» **DIRECTIONS FOR THIS TASK**
Among the records, how many lines contain "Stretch"? Only the number is needed.
+++
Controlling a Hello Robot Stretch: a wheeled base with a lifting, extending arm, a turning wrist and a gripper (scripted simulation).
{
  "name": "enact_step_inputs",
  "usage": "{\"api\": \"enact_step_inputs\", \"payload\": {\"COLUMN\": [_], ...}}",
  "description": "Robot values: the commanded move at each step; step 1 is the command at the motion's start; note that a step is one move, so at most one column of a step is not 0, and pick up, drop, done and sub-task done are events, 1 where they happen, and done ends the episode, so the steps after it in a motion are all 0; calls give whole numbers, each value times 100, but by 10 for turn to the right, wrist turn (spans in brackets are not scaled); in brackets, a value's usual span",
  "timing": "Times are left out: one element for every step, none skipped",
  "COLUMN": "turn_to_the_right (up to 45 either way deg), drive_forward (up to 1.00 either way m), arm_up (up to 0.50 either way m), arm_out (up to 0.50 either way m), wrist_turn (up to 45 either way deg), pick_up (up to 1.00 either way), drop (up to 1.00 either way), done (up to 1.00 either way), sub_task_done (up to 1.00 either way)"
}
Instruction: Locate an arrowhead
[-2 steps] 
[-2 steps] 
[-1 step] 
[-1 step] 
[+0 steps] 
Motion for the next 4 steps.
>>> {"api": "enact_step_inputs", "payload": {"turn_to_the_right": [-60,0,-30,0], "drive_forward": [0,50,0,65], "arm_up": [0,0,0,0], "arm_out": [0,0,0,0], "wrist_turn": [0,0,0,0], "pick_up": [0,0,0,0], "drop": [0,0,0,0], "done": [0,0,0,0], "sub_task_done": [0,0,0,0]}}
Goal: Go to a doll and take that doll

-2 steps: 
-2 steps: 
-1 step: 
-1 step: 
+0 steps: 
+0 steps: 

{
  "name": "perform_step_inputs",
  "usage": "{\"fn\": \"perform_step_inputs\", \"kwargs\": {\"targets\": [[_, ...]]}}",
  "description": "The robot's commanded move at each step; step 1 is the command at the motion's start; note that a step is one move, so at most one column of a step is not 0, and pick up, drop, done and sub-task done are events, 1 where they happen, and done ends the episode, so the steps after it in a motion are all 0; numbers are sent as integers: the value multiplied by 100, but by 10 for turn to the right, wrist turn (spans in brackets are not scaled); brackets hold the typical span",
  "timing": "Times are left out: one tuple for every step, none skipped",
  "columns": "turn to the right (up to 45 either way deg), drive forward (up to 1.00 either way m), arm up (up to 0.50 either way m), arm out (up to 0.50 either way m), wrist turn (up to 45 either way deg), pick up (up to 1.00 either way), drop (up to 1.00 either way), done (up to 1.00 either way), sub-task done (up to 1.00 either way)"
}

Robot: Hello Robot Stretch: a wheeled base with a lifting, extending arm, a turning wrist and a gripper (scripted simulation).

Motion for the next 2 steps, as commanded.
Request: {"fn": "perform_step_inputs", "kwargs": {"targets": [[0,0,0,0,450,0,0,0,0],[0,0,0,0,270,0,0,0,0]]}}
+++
» **SOLUTION BELOW**
2